Ero seduta avanti allo schermo come ipnotizzata, sospesa tra la curiosità di andare avanti e la paura di sentire il suono del telefono che ci avvertiva di dover partire in ambulanza per un nuovo intervento. Eravamo a Jesi, la casa in cui sono cresciuta, il balcone sul giardino era ingombro di un salottino a misura di bambini, con seggioline, tavolo ed ombrellone, tazzine in ceramica in scala e una teiera in coccio per il momento del te, Giorgia e le sue cuginette a ridere fingendosi signore eleganti che condividono un momento di convivialità ..”da grandi”. Ad un certo punto il focus si sposta su mia madre, mia madre prima della malattia, lo sguardo limpido e splendido, con quello sfondo di malinconia, i capelli grigi pettinati indietro. Maestra per sempre, quello stesso sguardo aveva accolto, aiutato a crescere, corretto e incoraggiato decine e decine di bambini. Si volta verso l’obbiettivo e sorride, un sorriso che arriva fino in fondo alla malinconia trasformandola, le guance tirate verso l’alto dal sorriso aperto.
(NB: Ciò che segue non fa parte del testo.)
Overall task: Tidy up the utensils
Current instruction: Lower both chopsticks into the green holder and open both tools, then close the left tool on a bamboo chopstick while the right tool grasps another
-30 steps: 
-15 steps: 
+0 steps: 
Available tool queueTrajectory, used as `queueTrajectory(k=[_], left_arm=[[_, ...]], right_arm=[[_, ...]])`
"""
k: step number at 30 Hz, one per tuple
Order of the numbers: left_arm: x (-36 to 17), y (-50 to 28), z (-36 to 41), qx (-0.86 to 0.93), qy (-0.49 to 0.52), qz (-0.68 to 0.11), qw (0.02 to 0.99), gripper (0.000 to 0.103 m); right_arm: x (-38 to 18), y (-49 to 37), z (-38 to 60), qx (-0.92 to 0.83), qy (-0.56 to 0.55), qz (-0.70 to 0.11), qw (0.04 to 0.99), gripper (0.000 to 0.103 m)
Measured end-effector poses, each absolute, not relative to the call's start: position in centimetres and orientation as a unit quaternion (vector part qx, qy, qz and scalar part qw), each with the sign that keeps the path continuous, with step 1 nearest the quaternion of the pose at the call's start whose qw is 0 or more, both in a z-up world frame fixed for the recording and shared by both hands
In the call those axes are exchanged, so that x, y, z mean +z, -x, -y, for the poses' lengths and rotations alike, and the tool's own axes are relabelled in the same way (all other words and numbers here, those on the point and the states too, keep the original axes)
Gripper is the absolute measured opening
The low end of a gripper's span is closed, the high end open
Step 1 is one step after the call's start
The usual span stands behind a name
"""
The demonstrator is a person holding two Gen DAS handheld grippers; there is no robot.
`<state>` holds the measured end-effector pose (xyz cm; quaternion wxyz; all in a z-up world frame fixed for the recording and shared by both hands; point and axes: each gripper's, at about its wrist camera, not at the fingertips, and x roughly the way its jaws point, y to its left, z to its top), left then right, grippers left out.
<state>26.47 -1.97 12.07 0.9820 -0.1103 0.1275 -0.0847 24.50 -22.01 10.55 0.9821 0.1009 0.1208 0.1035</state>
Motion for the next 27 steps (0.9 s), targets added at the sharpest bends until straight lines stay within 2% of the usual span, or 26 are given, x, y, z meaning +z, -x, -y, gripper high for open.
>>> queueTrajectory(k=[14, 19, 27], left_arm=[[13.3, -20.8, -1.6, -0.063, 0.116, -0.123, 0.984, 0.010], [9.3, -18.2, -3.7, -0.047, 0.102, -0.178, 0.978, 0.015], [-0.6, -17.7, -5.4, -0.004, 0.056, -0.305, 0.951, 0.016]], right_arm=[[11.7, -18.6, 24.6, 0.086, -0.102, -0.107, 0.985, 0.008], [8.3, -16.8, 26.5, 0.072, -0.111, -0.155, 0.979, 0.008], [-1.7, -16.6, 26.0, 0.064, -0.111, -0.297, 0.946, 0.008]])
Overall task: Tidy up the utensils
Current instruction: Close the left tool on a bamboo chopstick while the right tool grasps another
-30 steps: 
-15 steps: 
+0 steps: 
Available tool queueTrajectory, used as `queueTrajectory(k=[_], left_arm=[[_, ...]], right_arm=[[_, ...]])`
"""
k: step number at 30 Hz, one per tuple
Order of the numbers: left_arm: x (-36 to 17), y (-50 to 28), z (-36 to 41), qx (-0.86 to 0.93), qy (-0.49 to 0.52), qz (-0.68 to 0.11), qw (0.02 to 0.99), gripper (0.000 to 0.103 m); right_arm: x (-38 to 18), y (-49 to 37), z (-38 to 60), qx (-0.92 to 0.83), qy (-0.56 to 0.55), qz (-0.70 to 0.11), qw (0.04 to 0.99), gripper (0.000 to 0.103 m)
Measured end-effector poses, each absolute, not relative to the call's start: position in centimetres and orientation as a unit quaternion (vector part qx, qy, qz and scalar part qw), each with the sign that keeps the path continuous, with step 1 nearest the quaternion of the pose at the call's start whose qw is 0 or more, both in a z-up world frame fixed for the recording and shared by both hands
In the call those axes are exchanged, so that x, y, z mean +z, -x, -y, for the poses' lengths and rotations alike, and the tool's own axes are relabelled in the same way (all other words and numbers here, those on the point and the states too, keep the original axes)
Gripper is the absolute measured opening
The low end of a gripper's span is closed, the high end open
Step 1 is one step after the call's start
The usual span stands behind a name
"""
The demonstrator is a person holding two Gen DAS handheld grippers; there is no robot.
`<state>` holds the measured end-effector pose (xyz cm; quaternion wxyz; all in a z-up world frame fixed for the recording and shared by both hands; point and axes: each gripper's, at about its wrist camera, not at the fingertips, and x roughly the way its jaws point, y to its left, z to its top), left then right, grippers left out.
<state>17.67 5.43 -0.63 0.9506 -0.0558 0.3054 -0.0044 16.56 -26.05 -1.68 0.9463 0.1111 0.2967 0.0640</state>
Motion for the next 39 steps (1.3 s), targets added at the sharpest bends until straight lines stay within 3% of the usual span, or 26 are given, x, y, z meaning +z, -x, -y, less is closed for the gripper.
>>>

Non posso piangere, sono in servizio, devo tenere i nervi saldi e lasciare la fragilità chiusa in un angolo per poter accogliere le fragilità degli altri. Quello sguardo lungo, pieno di significati, tornato potente dal passato, mi ha dato l’illusione di averla di nuovo lì, di poterci parlare, di sentire quella voce buona e rassicurante ancora ed ancora.
“Va tutto bene Pi, sei forte”.
Grazie mamma, resti l’unica a capirmi e leggere quello che ho dentro, vedere quello che nemmeno io riesco a scorgere, da sana e da malata, l’ultimo ricordo che ho di te da viva è la mano stretta sulla mia e la preoccupazione di vedermi turbata.
Questo video tornato dal passato mi ha regalato un viaggio che non avrei pensato di intraprendere e mi regalerò tutti i momenti che posso a farmi coccolare dai ricordi.
Continuo a fotografare, a riprendere, raccontare e raccontarmi, le mille storie vissute e da vivere, coreografia di momenti speciali, essenziali.